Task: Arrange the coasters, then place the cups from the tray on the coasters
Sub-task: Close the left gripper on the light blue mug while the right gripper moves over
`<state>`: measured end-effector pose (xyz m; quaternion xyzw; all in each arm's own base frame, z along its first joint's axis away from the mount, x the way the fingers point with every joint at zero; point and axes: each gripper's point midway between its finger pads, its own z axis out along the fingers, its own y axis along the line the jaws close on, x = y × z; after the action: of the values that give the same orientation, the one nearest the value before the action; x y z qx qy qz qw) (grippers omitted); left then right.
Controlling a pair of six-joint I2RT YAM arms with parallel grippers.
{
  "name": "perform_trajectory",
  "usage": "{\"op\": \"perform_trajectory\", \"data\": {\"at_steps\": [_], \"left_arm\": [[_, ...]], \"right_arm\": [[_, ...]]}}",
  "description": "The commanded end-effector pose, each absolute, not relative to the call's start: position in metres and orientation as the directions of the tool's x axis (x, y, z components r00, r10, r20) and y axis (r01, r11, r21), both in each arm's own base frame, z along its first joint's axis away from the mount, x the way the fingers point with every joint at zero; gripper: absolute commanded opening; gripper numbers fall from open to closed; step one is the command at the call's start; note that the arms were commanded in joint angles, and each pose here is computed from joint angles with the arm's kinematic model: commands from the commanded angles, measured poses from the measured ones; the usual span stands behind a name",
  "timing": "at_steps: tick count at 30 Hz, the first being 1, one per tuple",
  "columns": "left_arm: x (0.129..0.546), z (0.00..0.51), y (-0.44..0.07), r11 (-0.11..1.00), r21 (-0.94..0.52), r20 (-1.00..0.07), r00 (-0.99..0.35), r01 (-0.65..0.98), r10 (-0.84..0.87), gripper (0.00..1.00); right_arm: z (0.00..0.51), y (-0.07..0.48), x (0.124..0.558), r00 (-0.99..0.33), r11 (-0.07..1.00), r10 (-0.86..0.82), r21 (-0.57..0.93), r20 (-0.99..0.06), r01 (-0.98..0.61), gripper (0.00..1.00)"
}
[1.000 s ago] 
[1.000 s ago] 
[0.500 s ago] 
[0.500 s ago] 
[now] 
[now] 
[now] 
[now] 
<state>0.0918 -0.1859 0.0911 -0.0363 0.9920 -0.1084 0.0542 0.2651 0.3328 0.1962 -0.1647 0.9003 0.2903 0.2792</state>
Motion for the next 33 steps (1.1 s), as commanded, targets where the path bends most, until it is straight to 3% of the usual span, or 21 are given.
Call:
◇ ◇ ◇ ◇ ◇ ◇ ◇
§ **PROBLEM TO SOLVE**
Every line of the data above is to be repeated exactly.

§ **RESPONSE BOX**
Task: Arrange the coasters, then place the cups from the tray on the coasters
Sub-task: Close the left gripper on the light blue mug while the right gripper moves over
`<state>`: measured end-effector pose (xyz m; quaternion xyzw; all in each arm's own base frame, z along its first joint's axis away from the mount, x the way the fingers point with every joint at zero; point and axes: each gripper's point midway between its finger pads, its own z axis out along the fingers, its own y axis along the line the jaws close on, x = y × z; after the action: of the values that give the same orientation, the one nearest the value before the action; x y z qx qy qz qw) (grippers omitted); left then right.
Controlling a pair of six-joint I2RT YAM arms with parallel grippers.
{
  "name": "perform_trajectory",
  "usage": "{\"op\": \"perform_trajectory\", \"data\": {\"at_steps\": [_], \"left_arm\": [[_, ...]], \"right_arm\": [[_, ...]]}}",
  "description": "The commanded end-effector pose, each absolute, not relative to the call's start: position in metres and orientation as the directions of the tool's x axis (x, y, z components r00, r10, r20) and y axis (r01, r11, r21), both in each arm's own base frame, z along its first joint's axis away from the mount, x the way the fingers point with every joint at zero; gripper: absolute commanded opening; gripper numbers fall from open to closed; step one is the command at the call's start; note that the arms were commanded in joint angles, and each pose here is computed from joint angles with the arm's kinematic model: commands from the commanded angles, measured poses from the measured ones; the usual span stands behind a name",
  "timing": "at_steps: tick count at 30 Hz, the first being 1, one per tuple",
  "columns": "left_arm: x (0.129..0.546), z (0.00..0.51), y (-0.44..0.07), r11 (-0.11..1.00), r21 (-0.94..0.52), r20 (-1.00..0.07), r00 (-0.99..0.35), r01 (-0.65..0.98), r10 (-0.84..0.87), gripper (0.00..1.00); right_arm: z (0.00..0.51), y (-0.07..0.48), x (0.124..0.558), r00 (-0.99..0.33), r11 (-0.07..1.00), r10 (-0.86..0.82), r21 (-0.57..0.93), r20 (-0.99..0.06), r01 (-0.98..0.61), gripper (0.00..1.00)"
}
[1.000 s ago] 
[1.000 s ago] 
[0.500 s ago] 
[0.500 s ago] 
[now] 
[now] 
[now] 
[now] 
<state>0.0918 -0.1859 0.0911 -0.0363 0.9920 -0.1084 0.0542 0.2651 0.3328 0.1962 -0.1647 0.9003 0.2903 0.2792</state>
Motion for the next 33 steps (1.1 s), as commanded, targets where the path bends most, until it is straight to 3% of the usual span, or 21 are given.
Call:

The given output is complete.